### Your task
Having read the material, return every line of it exactly.

### Data extract

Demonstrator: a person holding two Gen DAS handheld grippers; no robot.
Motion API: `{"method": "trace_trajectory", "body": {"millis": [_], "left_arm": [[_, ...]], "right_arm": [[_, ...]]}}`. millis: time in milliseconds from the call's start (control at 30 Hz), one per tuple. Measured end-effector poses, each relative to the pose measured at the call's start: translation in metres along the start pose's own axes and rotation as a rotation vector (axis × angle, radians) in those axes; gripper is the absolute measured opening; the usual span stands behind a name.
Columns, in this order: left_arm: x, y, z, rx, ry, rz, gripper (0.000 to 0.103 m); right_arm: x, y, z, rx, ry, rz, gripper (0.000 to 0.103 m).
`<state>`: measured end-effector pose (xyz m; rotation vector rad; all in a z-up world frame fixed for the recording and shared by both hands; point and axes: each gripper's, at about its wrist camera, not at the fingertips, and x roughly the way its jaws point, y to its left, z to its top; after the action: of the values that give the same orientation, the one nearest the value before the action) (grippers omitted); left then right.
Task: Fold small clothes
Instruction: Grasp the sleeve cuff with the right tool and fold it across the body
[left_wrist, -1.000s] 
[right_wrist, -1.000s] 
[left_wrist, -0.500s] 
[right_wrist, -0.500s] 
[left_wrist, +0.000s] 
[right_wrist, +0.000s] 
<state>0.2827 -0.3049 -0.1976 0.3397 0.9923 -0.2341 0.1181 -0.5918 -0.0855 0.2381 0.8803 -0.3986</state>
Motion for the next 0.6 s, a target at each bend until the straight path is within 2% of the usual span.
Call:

### Output
Demonstrator: a person holding two Gen DAS handheld grippers; no robot.
Motion API: `{"method": "trace_trajectory", "body": {"millis": [_], "left_arm": [[_, ...]], "right_arm": [[_, ...]]}}`. millis: time in milliseconds from the call's start (control at 30 Hz), one per tuple. Measured end-effector poses, each relative to the pose measured at the call's start: translation in metres along the start pose's own axes and rotation as a rotation vector (axis × angle, radians) in those axes; gripper is the absolute measured opening; the usual span stands behind a name.
Columns, in this order: left_arm: x, y, z, rx, ry, rz, gripper (0.000 to 0.103 m); right_arm: x, y, z, rx, ry, rz, gripper (0.000 to 0.103 m).
`<state>`: measured end-effector pose (xyz m; rotation vector rad; all in a z-up world frame fixed for the recording and shared by both hands; point and axes: each gripper's, at about its wrist camera, not at the fingertips, and x roughly the way its jaws point, y to its left, z to its top; after the action: of the values that give the same orientation, the one nearest the value before the action) (grippers omitted); left then right.
Task: Fold small clothes
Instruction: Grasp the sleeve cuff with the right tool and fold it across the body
[left_wrist, -1.000s] 
[right_wrist, -1.000s] 
[left_wrist, -0.500s] 
[right_wrist, -0.500s] 
[left_wrist, +0.000s] 
[right_wrist, +0.000s] 
<state>0.2827 -0.3049 -0.1976 0.3397 0.9923 -0.2341 0.1181 -0.5918 -0.0855 0.2381 0.8803 -0.3986</state>
Motion for the next 0.6 s, a target at each bend until the straight path is within 2% of the usual span.
Call:

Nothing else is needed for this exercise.